__Supplied information__.
- Opening Delimiter -

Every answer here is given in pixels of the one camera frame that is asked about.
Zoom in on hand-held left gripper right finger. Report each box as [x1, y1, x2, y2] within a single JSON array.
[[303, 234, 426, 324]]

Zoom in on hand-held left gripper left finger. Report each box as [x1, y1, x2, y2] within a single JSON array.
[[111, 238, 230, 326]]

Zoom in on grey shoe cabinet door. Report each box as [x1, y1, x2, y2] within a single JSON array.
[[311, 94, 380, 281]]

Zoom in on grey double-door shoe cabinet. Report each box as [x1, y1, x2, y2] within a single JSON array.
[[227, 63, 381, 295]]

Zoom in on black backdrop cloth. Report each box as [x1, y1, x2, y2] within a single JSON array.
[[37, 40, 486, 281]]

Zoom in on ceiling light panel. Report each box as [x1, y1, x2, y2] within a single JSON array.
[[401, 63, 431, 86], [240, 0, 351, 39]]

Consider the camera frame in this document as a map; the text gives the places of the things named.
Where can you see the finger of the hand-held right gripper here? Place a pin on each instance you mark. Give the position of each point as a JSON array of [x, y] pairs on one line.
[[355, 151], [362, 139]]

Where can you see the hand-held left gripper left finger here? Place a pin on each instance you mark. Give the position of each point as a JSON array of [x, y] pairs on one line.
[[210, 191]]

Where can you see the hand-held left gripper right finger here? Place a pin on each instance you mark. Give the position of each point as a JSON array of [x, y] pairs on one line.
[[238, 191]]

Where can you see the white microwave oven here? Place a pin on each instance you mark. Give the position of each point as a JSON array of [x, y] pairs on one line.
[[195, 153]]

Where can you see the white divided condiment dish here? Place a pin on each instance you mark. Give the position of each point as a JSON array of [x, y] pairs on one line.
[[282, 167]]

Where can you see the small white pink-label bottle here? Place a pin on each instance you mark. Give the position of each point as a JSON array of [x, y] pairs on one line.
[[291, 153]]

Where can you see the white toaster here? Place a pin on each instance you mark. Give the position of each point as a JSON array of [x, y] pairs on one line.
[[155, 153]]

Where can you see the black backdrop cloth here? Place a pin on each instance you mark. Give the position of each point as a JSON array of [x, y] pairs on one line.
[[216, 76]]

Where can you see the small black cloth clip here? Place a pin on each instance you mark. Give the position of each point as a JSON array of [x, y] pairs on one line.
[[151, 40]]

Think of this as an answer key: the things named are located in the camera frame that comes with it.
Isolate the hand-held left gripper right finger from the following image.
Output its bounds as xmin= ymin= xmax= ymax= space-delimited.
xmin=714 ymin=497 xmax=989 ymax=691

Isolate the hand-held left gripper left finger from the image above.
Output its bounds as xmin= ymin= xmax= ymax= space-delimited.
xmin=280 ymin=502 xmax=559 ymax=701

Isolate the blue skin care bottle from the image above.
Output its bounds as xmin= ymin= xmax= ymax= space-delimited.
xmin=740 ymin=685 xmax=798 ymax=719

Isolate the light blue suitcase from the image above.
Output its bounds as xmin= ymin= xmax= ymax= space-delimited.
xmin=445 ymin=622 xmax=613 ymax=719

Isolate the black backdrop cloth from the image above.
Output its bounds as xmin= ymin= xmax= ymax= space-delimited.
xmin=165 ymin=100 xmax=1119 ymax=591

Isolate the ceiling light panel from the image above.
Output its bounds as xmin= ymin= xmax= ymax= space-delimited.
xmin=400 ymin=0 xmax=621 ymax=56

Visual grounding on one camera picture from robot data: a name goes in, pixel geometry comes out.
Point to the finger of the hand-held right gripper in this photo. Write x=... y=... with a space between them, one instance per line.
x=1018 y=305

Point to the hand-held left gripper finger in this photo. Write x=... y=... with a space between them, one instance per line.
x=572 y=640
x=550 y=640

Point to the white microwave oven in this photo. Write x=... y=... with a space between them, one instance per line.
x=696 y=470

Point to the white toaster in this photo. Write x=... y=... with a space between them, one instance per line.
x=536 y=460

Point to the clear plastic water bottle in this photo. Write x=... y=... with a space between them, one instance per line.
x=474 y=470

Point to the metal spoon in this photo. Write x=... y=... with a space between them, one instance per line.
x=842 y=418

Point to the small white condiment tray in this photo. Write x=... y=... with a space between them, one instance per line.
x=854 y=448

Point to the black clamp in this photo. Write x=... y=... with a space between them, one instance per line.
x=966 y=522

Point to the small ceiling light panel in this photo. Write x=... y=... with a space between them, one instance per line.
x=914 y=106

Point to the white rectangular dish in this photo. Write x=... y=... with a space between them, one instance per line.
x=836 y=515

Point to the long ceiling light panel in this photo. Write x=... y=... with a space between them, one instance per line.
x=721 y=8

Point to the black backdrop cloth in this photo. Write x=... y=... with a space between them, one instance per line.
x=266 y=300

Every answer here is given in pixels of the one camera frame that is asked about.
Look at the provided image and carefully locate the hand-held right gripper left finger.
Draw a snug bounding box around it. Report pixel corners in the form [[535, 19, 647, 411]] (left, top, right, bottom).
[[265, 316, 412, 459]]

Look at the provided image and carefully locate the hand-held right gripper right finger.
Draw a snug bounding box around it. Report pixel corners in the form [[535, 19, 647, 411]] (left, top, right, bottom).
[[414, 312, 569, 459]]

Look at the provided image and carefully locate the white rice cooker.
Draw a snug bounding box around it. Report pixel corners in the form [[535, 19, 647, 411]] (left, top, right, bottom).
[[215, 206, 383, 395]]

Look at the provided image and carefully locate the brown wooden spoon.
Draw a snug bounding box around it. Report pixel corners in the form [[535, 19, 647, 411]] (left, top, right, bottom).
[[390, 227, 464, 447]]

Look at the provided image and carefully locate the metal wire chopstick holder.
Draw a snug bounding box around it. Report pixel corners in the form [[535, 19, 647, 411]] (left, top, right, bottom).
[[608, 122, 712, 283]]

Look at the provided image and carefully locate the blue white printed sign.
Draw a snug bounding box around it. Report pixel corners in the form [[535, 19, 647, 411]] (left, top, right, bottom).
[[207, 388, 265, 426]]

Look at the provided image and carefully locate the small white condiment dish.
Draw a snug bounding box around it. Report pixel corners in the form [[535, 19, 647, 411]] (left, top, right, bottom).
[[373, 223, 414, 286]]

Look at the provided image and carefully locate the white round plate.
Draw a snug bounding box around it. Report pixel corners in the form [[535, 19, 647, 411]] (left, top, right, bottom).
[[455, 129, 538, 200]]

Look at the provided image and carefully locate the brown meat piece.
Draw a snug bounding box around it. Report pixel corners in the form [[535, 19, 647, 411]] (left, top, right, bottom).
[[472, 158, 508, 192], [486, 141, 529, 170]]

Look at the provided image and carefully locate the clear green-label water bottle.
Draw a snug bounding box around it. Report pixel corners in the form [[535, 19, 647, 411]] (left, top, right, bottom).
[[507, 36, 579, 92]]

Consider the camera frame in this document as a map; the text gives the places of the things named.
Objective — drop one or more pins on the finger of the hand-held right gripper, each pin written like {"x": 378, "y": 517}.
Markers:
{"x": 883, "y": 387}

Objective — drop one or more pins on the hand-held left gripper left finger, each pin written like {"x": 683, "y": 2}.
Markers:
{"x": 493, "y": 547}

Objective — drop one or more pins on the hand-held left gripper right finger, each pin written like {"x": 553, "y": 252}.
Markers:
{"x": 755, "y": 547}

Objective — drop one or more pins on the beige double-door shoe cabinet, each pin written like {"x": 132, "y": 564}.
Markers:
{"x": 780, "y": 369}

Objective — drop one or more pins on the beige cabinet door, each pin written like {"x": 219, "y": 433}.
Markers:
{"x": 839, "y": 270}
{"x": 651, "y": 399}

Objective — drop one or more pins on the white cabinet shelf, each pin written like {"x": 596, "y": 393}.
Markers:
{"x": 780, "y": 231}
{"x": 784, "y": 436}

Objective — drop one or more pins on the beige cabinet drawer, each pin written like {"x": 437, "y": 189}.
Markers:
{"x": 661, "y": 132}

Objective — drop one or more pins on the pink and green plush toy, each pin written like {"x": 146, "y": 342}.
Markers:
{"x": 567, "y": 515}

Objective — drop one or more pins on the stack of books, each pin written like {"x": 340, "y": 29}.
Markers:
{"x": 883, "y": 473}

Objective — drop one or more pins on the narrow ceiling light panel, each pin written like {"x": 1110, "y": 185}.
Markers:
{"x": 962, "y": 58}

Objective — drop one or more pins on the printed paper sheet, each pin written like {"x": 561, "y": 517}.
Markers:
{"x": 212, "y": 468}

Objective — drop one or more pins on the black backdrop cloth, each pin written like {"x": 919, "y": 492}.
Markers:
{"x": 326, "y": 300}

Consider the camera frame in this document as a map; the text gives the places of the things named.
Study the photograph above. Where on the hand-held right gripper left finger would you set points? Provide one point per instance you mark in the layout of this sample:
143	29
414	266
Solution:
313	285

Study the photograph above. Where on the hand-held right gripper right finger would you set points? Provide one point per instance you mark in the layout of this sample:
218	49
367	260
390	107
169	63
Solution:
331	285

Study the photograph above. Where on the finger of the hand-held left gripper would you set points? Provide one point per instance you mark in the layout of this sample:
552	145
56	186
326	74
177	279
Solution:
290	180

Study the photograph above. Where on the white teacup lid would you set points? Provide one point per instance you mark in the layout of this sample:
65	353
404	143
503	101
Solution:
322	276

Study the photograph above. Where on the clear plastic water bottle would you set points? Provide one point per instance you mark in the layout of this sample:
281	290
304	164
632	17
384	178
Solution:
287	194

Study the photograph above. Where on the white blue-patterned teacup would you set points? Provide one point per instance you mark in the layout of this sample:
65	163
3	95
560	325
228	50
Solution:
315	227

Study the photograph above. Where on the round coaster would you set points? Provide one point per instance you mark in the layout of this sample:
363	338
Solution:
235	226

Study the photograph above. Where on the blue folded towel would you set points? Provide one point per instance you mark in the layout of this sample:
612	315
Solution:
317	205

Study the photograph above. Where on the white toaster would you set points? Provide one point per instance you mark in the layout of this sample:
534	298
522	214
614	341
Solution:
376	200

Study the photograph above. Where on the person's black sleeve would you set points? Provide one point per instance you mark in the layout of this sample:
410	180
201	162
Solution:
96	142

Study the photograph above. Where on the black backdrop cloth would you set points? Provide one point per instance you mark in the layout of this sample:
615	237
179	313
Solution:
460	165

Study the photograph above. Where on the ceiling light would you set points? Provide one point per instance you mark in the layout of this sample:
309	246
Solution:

- Closing Delimiter -

__Work to be completed__.
Retype the portion of the data above that starts on the line with "Where can you see the white microwave" and finishes on the line with "Isolate the hand-held left gripper left", including both of those lines.

__Solution for this task__.
Where can you see the white microwave oven here? Place a pin on each instance you mark. Give the position of each point as a JSON array of [x, y] pairs on one line.
[[195, 153]]

Where can you see the white divided condiment dish here? Place a pin on each instance you mark. Give the position of each point as a JSON array of [x, y] pairs on one line.
[[282, 167]]

Where can you see the small white pink-label bottle here? Place a pin on each instance you mark. Give the position of each point as a JSON array of [x, y] pairs on one line.
[[291, 153]]

Where can you see the white toaster here? Place a pin on each instance you mark. Give the position of each point as a JSON array of [x, y] pairs on one line.
[[155, 153]]

Where can you see the black backdrop cloth here? Place a pin on each instance you mark. Give the position of each point as a JSON array of [x, y] pairs on one line.
[[216, 76]]

Where can you see the small black cloth clip here? Place a pin on each instance you mark. Give the position of each point as a JSON array of [x, y] pairs on one line.
[[151, 40]]

Think of this as an answer key: the things named are located in the camera frame that comes with it.
Isolate the hand-held left gripper right finger from the following image.
Output its bounds as xmin= ymin= xmax= ymax= space-delimited.
xmin=714 ymin=497 xmax=989 ymax=691

Isolate the hand-held left gripper left finger from the image above.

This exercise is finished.